■ Directions for this task
For the data below, report how many lines contain the string "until" and write nothing more.

■ Material provided
*****

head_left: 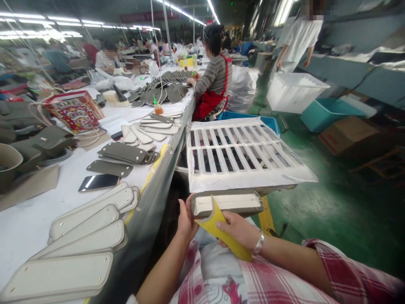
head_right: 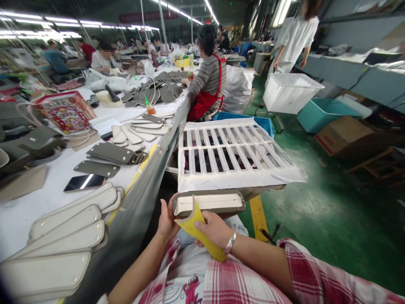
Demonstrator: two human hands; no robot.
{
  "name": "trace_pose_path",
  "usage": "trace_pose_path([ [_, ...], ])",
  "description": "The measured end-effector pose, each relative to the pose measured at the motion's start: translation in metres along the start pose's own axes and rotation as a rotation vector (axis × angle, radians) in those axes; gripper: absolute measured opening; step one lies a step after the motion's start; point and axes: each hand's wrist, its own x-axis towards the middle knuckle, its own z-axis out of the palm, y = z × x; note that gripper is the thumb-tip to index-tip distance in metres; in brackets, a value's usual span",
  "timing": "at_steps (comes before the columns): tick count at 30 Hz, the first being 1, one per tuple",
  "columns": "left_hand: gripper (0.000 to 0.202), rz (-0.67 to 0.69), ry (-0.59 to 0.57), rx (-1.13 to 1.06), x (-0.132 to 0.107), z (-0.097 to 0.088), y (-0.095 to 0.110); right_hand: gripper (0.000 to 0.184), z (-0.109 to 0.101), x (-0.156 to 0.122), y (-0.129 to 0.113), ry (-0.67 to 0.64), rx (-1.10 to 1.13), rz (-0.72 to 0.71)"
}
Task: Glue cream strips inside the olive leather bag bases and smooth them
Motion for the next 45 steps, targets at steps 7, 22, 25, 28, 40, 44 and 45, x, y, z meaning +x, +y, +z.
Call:
trace_pose_path([
  [7, 0.057, -0.255, -0.099, 0.218, -0.012, -0.015, 0.034, 0.022, -0.004, 0.004, 0.006, 0.167, -0.572, -0.210],
  [22, 0.054, -0.194, -0.129, -0.004, -0.008, 0.009, 0.037, 0.034, -0.008, 0.007, 0.007, 0.083, -0.172, -0.203],
  [25, 0.058, -0.151, -0.148, -0.020, -0.008, 0.004, 0.033, 0.037, 0.010, 0.015, 0.013, 0.107, 0.041, -0.136],
  [28, 0.064, -0.115, -0.140, 0.006, -0.006, -0.004, 0.029, 0.039, 0.031, 0.019, 0.021, 0.084, 0.154, -0.042],
  [40, 0.064, -0.033, -0.141, -0.125, -0.005, -0.016, 0.017, 0.044, 0.056, 0.034, 0.018, -0.157, 0.463, 0.112],
  [44, 0.056, -0.011, -0.095, -0.031, -0.001, -0.011, 0.018, 0.051, 0.055, 0.042, 0.019, -0.219, 0.497, 0.133],
  [45, 0.054, -0.011, -0.078, 0.014, 0.001, -0.011, 0.020, 0.052, 0.054, 0.043, 0.019, -0.221, 0.505, 0.140],
])
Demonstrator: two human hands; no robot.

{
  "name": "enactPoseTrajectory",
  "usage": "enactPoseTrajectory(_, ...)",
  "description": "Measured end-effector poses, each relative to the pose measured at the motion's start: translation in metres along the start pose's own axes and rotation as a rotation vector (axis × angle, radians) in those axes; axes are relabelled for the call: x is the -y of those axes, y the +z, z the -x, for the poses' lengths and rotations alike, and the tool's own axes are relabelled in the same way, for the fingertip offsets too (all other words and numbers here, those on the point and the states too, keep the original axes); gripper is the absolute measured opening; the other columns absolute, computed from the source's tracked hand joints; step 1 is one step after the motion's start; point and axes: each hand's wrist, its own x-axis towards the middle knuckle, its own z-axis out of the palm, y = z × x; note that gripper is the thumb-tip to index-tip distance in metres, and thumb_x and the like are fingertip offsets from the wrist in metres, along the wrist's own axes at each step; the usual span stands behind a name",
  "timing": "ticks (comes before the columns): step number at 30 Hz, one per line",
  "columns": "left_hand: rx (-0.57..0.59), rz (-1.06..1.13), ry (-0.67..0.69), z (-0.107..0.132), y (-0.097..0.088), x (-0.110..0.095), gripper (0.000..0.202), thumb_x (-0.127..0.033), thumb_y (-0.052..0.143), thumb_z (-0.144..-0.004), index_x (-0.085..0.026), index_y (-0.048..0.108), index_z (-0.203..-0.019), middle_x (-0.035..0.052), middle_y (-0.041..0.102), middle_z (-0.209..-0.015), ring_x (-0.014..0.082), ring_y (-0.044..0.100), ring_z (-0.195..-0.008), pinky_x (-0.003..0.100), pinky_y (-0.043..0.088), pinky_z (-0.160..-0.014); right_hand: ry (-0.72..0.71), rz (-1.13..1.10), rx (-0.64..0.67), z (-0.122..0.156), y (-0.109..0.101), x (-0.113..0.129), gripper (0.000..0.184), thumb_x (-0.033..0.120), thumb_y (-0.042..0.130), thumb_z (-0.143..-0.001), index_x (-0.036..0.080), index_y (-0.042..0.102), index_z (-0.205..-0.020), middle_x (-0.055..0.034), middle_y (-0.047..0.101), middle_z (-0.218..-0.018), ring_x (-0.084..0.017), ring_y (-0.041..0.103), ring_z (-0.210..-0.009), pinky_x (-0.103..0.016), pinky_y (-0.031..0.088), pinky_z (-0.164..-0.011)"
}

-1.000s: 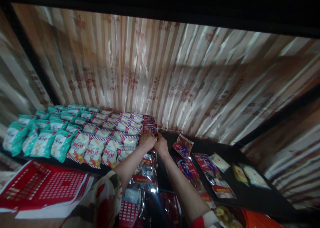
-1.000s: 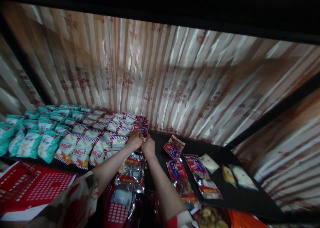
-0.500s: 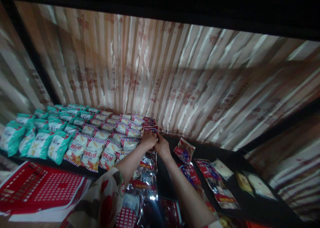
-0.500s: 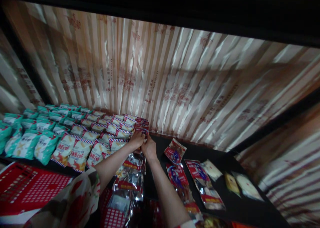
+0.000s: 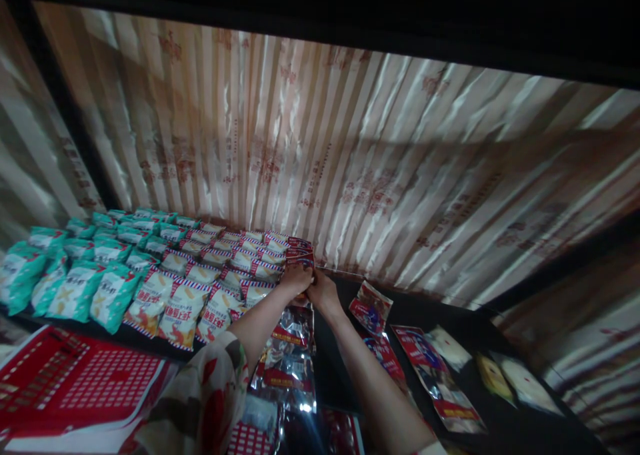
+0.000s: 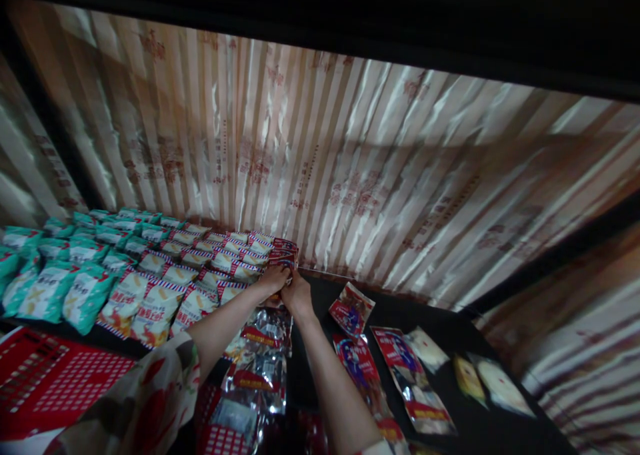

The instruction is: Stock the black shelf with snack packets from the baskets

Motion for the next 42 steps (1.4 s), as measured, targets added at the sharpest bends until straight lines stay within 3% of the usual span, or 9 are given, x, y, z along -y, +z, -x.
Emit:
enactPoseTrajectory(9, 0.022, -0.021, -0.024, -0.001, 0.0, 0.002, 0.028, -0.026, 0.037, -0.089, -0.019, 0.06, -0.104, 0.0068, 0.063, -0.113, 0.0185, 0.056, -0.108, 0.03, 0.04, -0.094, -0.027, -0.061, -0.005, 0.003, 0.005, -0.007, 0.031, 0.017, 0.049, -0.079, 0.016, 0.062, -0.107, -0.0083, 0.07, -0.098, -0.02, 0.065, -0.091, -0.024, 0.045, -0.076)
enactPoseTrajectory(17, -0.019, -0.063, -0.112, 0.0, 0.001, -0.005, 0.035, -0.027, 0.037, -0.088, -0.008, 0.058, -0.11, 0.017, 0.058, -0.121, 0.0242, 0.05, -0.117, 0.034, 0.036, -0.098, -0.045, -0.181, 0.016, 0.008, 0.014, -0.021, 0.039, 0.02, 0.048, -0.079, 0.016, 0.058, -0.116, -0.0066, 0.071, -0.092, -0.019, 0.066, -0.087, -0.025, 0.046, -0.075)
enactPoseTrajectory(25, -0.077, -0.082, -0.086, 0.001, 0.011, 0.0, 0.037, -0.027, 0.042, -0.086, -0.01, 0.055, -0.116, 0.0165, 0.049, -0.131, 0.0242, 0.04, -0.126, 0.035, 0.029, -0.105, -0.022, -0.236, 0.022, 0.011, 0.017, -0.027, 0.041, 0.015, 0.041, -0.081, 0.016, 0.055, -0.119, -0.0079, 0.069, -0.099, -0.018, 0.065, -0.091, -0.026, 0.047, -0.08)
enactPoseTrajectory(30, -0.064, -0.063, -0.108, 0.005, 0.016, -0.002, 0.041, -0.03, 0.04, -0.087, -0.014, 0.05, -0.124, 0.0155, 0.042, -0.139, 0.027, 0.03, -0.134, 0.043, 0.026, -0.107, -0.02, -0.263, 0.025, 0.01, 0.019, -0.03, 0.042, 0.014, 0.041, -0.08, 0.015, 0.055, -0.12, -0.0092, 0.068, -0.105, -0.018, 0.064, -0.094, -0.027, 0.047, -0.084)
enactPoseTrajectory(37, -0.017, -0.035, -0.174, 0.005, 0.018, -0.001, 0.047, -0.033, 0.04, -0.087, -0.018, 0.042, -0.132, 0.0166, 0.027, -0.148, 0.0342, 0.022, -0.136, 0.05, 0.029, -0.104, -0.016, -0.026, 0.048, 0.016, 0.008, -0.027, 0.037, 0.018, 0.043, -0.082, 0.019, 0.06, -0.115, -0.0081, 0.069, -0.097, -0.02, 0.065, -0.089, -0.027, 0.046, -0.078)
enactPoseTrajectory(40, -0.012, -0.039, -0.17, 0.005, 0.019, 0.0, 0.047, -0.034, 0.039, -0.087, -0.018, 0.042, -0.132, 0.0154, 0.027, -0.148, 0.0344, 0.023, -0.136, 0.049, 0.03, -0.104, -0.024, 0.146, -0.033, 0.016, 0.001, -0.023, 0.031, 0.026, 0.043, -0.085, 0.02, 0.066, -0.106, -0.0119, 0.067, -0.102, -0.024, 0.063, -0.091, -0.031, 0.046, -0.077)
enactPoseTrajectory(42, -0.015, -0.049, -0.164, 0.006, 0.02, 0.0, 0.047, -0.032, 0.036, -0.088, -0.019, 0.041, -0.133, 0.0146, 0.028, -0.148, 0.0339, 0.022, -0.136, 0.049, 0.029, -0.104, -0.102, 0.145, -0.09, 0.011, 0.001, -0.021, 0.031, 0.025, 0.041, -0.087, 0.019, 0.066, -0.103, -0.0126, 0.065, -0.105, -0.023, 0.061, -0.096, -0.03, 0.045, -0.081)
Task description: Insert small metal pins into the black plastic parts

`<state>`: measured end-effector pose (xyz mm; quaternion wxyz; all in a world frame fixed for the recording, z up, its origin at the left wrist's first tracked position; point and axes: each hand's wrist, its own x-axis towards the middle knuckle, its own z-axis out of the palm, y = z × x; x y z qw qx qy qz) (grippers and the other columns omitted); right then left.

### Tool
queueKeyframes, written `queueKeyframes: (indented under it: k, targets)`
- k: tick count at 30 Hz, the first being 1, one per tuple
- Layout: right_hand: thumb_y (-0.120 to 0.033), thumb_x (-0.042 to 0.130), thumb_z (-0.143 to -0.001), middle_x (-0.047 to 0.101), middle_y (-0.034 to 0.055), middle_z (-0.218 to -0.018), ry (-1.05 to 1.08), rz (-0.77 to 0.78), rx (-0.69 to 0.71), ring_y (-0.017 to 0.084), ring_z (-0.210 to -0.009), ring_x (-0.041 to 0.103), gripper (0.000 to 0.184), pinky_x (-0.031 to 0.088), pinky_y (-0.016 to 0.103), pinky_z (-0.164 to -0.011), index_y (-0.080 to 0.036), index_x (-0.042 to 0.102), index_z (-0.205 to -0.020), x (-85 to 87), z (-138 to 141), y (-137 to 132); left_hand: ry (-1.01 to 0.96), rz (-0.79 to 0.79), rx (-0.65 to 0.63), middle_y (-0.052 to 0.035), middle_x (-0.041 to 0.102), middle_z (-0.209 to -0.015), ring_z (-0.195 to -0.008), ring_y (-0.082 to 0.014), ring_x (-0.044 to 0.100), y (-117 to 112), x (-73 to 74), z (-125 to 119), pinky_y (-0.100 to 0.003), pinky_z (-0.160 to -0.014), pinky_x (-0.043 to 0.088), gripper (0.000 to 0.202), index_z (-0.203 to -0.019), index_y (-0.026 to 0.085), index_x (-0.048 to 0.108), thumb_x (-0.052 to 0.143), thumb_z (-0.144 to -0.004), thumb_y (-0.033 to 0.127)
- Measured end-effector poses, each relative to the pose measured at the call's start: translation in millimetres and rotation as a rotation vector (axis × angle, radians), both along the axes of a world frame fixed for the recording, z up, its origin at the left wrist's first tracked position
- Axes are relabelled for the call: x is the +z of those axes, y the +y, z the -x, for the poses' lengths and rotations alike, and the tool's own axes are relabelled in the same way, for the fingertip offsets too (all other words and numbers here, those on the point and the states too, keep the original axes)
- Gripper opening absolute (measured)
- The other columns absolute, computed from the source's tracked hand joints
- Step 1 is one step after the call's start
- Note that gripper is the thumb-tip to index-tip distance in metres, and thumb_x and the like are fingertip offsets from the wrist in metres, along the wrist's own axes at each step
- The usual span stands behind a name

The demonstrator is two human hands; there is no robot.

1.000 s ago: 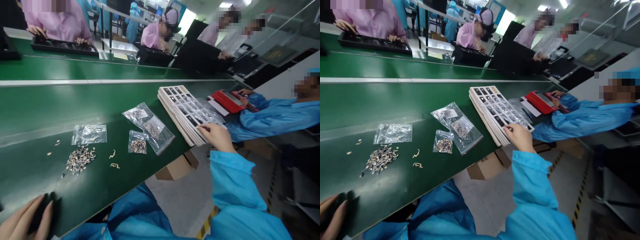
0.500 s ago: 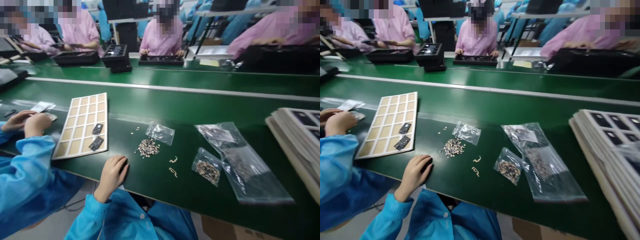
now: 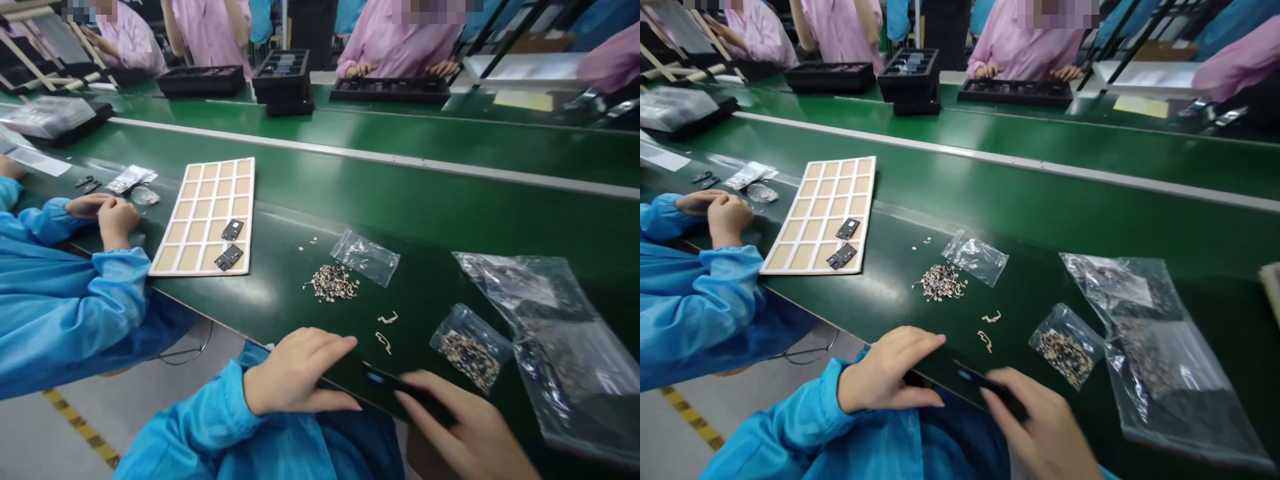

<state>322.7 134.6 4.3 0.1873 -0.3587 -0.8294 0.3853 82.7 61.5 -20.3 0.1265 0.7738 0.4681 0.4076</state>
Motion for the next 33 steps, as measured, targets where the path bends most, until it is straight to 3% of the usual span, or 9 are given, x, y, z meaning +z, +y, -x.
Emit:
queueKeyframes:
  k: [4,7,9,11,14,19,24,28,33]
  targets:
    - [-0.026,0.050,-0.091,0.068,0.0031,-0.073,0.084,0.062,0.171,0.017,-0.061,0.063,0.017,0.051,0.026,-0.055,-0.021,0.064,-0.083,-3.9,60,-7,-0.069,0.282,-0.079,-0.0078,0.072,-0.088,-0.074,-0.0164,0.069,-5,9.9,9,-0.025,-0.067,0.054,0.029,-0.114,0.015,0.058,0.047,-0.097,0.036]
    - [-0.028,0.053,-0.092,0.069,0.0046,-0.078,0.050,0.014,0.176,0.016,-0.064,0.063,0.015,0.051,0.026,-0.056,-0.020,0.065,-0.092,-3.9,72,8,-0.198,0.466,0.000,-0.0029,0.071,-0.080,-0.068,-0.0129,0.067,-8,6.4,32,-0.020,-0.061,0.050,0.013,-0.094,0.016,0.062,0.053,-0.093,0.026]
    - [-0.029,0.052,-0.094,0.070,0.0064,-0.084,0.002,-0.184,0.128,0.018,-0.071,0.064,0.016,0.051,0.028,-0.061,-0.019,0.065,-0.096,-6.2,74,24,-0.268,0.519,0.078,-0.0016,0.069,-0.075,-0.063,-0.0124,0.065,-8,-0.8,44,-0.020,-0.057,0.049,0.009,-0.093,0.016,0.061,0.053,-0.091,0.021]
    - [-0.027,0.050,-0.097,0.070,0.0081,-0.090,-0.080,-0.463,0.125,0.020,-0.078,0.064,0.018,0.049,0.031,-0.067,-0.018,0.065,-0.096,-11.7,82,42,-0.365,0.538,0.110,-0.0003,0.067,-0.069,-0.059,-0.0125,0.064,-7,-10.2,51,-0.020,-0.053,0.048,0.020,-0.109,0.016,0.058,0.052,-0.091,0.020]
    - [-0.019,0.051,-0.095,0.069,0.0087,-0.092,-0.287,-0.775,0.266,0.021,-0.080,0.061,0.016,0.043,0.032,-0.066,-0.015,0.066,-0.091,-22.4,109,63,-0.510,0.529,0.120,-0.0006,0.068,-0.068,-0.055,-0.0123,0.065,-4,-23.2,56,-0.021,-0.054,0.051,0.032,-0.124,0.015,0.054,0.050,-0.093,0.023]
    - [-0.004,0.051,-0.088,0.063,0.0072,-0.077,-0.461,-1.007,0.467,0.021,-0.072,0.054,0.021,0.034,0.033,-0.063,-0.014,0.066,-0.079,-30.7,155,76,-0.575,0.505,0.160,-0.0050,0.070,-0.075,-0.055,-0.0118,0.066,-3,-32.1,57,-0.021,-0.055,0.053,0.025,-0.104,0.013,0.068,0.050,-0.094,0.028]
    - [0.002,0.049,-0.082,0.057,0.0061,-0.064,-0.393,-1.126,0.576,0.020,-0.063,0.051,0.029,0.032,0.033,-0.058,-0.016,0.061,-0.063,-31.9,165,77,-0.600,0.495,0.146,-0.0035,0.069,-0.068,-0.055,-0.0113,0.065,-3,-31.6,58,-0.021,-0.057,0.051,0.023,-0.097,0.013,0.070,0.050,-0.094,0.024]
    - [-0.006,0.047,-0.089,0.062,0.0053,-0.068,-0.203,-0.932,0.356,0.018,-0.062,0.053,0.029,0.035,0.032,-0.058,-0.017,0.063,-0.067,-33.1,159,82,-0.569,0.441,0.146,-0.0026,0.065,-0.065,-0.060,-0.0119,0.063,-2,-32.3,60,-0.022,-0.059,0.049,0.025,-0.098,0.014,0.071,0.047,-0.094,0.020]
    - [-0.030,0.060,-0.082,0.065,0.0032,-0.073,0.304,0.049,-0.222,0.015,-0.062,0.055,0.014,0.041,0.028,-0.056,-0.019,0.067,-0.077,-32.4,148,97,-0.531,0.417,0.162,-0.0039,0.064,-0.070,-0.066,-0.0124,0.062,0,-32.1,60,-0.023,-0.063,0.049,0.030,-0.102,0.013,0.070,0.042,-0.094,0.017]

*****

■ Solution to the problem
2